Les personnages étaient terribles, que les Leningraders attribuaient aux cannibales et aux vendeurs de chair humaine. « Dans le Hay Market, les gens marchaient dans la foule comme dans un rêve. Pâles comme des fantômes, minces comme des ombres… Seulement parfois un homme ou une femme apparaissait soudain avec un visage plein, vermeil, en quelque sorte doux et en même temps dur. La foule frémit de dégoût. Ils ont dit qu'ils étaient des cannibales. De terribles souvenirs sont nés à propos de cette terrible époque: « Des côtelettes ont été vendues sur la place Sennaya. Les vendeurs ont dit que c'était de la viande de cheval. Mais depuis longtemps je n'ai pas vu non seulement des chevaux mais aussi des chats en ville.
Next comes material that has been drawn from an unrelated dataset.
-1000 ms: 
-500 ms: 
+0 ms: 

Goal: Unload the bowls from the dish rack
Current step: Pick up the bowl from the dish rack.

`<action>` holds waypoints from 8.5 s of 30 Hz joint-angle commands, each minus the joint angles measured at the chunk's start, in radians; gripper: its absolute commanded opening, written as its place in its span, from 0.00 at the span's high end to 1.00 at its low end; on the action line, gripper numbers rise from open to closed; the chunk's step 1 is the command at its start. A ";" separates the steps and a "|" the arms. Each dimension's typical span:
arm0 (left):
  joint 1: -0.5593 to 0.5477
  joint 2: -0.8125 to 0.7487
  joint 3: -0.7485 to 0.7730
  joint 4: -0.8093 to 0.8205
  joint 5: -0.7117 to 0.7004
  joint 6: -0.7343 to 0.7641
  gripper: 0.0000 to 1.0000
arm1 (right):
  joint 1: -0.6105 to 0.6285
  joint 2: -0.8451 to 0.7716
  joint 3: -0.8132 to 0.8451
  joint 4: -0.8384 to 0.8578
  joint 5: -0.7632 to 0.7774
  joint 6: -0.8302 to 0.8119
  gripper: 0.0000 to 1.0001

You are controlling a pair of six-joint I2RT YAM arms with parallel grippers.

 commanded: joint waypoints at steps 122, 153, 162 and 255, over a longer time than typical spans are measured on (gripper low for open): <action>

Les oiseaux n'ont pas survolé la ville depuis longtemps ». EI Irinarhova écrit: « Ils ont regardé sur la place Sennaya pour voir s'ils vendaient des côtelettes suspectes ou autre chose. Ces biens ont été confisqués et les vendeurs ont été emmenés. » IA Fisenko décrit le cas où elle n'a pas pu satisfaire sa faim avec du bouillon, qui avait une odeur spécifique et un goût sucré - son père a versé un pot plein dans le tas d'ordures. La mère de la jeune fille a sans le savoir échangé un morceau de viande humaine contre une alliance. Différentes sources citent différentes données sur le nombre de cannibales dans Leningrad assiégé, mais, selon les calculs des organes des affaires intérieures, seulement 0,4% des criminels ont avoué le terrible commerce. L'un d'eux a raconté comment lui et son père ont tué des personnes endormies, écorché des cadavres, salé de la viande et échangé contre de la nourriture. Et parfois, ils en mangeaient eux-mêmes.
La stratification aiguë des habitants de la ville en termes de niveau de vie a suscité une haine ardente envers les propriétaires de produits acquis illégalement. Ceux qui ont survécu au blocus écrivent: « Avec un sac de céréales ou de farine, vous pouvez devenir une personne riche. Et un tel bâtard s'est élevé en abondance dans la ville mourante. » « Beaucoup partent. L'évacuation est aussi un refuge pour les spéculateurs: pour l'exportation en voiture - 3000 roubles par habitant, en avion - 6000 roubles. Les pompes funèbres font de l'argent, les chacals font de l'argent. Les spéculateurs et les blatmasters me semblent n'être que des mouches à cadavres. Quelle abomination ! Employé de l'usine. Staline B. A. Belov enregistre dans son journal:
Les gens marchent comme des ombres, certains gonflés par la faim, d'autres - obèses à force de voler le ventre des autres. Certains se sont retrouvés avec des yeux, de la peau et des os, et quelques jours de vie, tandis que d'autres avaient des appartements entièrement meublés et des armoires pleines de vêtements. A qui la guerre - à qui le profit. Ce dicton est à la mode ces jours-ci. Certains vont au marché acheter deux cents grammes de pain ou échangent de la nourriture contre les derniers collants, d'autres visitent des friperies, en ressortent avec des vases en porcelaine, des parures, des fourrures - ils pensent vivre longtemps. Certains sont effilochés, usés, délabrés, tant en robe qu'en corps, d'autres brillent de graisse et affichent des chiffons de soie.